Début 2008, la présentatrice s'était déjà imposée comme l'une des analystes politiques régulières de MSNBC, participant à la couverture de l'élection dans The Race to the White House, avec David Gregory. Elle était aussi l'une des intervenantes les plus sollicitées de « Countdown », programme de Keith Olbermann. Rachel Maddow a commencé à remplacer de temps à autre Olbermann et, grâce à l'appui insistant de Keith Olbermann – et grâce à son importance croissante pour la chaîne – elle a fini par gagner sa propre émission de prime time sur MSNBC, The Rachel Maddow Show.

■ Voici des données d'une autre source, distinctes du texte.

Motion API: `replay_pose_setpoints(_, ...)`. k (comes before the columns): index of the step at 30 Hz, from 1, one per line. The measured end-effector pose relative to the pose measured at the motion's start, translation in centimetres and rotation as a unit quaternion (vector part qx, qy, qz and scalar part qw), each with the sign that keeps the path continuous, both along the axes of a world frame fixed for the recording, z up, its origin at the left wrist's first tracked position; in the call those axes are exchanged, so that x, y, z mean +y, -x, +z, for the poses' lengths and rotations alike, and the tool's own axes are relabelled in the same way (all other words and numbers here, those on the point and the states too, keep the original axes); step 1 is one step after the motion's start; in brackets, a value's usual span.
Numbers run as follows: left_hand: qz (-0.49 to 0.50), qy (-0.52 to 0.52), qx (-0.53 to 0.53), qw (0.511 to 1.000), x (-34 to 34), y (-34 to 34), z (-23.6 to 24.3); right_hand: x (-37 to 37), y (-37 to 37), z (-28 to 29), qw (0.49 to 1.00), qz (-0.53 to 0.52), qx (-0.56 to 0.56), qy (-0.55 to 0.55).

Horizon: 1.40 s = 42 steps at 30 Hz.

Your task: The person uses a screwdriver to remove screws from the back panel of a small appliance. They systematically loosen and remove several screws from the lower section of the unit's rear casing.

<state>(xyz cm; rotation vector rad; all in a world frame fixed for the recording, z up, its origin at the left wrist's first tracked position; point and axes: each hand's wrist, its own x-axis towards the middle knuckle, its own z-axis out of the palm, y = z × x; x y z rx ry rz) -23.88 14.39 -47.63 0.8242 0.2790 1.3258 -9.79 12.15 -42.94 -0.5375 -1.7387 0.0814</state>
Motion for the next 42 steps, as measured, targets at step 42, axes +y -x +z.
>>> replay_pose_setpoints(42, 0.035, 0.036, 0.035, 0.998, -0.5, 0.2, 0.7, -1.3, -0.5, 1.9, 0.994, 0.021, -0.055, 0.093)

Alors qu'Olbermann et Matthews ont adopté une méthode sans pitié, sans concessions pour la couverture des actualités politiques, Rachel Maddow – certainement celle qui, après Keith Olbermann, a fait le plus pour le changement de visage de MSNBC – a privilégié plus de subtilité et de mesure, laissant à ses téléspectateurs le soin de trancher sur les sujets et de se faire leur propre opinion. L'émission de 21 heures signée Rachel Maddow a donné un nouveau souffle aux audiences de la chaîne, et pas des moindres, depuis le début du programme en septembre 2008. Au cours de son premier mois d'antenne, elle a réussi à faire doubler le nombre de téléspectateurs qui regardaient MSNBC (
une moyenne de 1,64 millions de téléspectateurs) par rapport à la même heure sur les huit premiers mois de l'année, et a même réussi à dépasser les chiffres réalisés par le
Larry King Live de CNN, pas plus tard qu'à sa deuxième semaine d'antenne. Elle a réussi à l'occasion à faire mieux que de grandes références du petit écran comme
Hannity sur Fox et
The O’Reilly Factor, sur la tranche convoitée des 25-54 ans.

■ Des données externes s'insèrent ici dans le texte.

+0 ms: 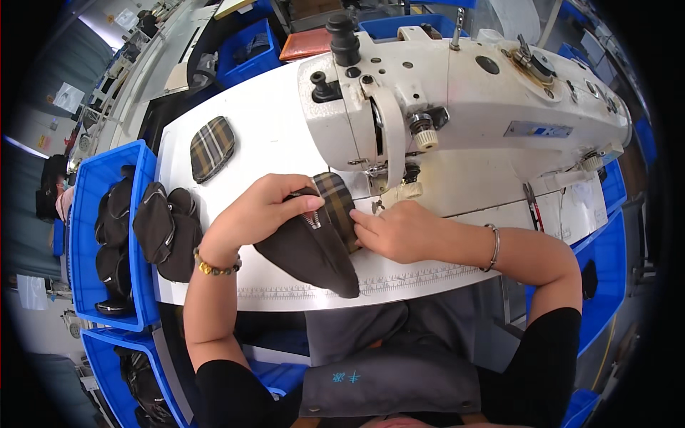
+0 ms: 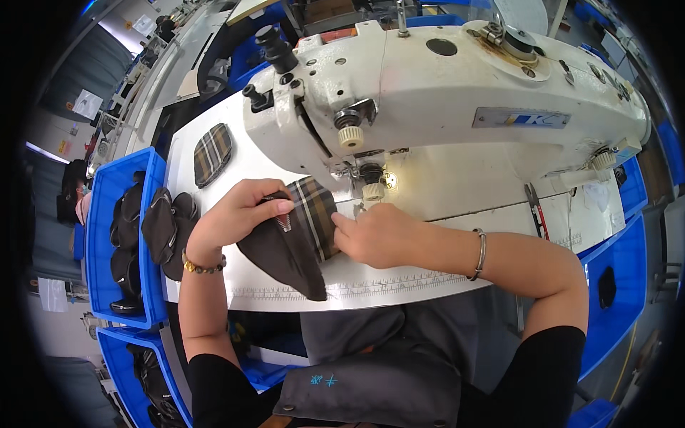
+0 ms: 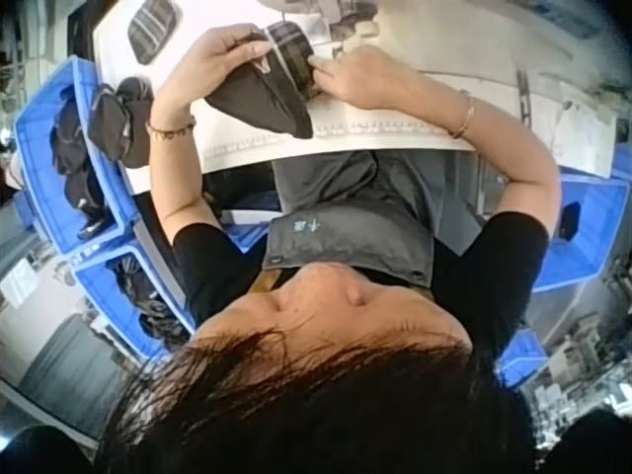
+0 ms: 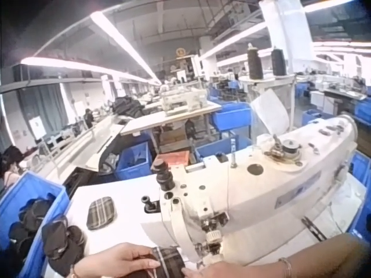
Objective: Sew small leather patches or panels using an industrial sewing machine.
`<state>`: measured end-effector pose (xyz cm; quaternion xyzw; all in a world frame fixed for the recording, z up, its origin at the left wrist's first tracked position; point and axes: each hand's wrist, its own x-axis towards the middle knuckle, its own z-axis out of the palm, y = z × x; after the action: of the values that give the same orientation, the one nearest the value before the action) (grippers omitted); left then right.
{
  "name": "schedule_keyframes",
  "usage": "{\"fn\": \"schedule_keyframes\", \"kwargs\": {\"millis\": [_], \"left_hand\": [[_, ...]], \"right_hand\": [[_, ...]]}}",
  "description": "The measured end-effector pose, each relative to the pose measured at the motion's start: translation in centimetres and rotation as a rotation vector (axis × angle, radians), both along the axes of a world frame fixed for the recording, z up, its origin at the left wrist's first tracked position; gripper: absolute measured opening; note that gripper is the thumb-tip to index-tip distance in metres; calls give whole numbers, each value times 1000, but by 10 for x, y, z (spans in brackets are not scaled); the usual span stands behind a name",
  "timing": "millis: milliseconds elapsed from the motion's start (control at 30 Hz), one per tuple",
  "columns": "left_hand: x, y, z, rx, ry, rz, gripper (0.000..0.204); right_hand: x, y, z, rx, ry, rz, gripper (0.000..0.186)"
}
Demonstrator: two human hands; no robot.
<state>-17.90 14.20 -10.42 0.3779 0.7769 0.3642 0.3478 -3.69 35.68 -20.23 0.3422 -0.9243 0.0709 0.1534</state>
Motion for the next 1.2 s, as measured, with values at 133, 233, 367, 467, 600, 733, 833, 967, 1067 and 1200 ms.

Le New York Times a écrit que Rachel Maddow avait rendu « MSNBC compétitive sur cette tranche horaire pour la première fois depuis dix ans. À cette heure, la chaîne enregistre une audience moyenne de 1,7 million de téléspectateurs depuis le début de l'émission, le 8 septembre, contre 800 000 auparavant ».

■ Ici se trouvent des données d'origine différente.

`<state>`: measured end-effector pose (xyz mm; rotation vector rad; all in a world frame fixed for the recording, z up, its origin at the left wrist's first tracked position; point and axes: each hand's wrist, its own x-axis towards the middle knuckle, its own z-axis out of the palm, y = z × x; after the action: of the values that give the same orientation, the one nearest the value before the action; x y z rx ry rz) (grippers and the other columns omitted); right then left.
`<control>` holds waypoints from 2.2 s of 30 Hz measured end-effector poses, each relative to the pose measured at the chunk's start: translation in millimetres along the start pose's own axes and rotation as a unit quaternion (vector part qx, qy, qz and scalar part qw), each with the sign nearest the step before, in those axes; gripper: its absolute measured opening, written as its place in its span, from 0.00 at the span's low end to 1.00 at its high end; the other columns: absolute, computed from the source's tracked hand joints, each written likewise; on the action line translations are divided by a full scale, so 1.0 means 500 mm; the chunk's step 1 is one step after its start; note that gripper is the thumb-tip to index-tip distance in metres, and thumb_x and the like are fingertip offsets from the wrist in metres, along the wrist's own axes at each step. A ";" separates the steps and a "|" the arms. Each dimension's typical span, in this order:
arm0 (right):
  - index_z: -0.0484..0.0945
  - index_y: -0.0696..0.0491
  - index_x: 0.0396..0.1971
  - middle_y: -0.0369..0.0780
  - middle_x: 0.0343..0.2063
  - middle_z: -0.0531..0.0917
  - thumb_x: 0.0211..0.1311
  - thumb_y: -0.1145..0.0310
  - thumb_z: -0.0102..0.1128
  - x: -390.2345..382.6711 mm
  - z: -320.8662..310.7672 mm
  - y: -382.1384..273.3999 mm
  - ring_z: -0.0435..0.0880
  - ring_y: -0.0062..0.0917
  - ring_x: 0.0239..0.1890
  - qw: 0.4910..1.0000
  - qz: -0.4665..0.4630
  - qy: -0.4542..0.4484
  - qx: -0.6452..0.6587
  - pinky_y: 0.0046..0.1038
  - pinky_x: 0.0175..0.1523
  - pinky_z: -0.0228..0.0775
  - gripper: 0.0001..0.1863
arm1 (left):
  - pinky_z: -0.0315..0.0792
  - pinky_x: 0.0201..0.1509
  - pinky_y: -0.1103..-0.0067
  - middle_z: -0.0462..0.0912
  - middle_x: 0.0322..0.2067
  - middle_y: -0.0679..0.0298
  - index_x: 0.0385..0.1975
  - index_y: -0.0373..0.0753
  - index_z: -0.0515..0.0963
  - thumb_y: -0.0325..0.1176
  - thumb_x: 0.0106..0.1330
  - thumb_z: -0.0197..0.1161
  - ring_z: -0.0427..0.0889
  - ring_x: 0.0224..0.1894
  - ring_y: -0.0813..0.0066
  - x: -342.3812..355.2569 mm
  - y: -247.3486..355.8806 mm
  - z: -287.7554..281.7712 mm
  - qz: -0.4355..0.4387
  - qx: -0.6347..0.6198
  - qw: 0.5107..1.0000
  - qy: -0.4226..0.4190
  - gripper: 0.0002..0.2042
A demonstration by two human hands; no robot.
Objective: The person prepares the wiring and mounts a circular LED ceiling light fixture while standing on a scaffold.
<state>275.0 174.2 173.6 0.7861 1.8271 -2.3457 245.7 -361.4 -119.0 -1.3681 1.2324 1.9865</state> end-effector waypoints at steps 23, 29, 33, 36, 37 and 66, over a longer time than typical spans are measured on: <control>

L'arrivée de Rachel Maddow sur MSNBC a aussi permis un renouvellement générationnel dont le paysage du câble avait grand besoin ; la chaîne s'est de fait affirmée comme l'alternative la plus moderne, la plus jeune, la plus rafraîchissante face à la Fox, son pendant de droite dont le gros des téléspectateurs se situe plutôt
dans la tranche des 65 ans et plus. Le style dynamique et caustique de Rachel Maddow contraste avec celui de Keith Olbermann, mais plutôt que d'adopter une posture grave lorsqu'elle fait le point sur des événements politiques et les faits et gestes des membres du Parti républicain, elle privilégie un ton qui relève plus de l'incrédulité que de la condamnation. Elle préfère emprunter une ligne optimiste plutôt que de reproduire le ton « catastrophe » qui envahit les chaînes du câble comme les chaînes hertziennes. On a pu lire
dans les pages du New York Times que Rachel Maddow « s'est fait une place en refusant de jouer ce jeu stérile de ping-pong entre deux points de vue opposés, qui passe parfois pour de l'objectivité ». Les présentateurs des chaînes du câble ont tendance soit à convier des invités qui, à coup sûr, déverseront un discours qui correspond à leurs propres opinions, soit à s'entretenir avec des représentants à l'exact opposé de leur positionnement politique, dans le but d'apparaître impartiaux. Rachel Maddow s'est distinguée en essayant de rompre avec ce schéma en privilégiant des conversations plus civilisées avec ses invités. Elle n'est pas pour autant une libérale non assumée – nombre de ses invités sont des conservateurs déçus par ceux qui dirigent leur mouvement et,
comme l'a précisé le New Yorker, qui donnent « l'impression générale que le républicain ou le conservateur moyen est juste trop fanatique pour s'intégrer dans un débat respectant les règles basiques de la politesse ».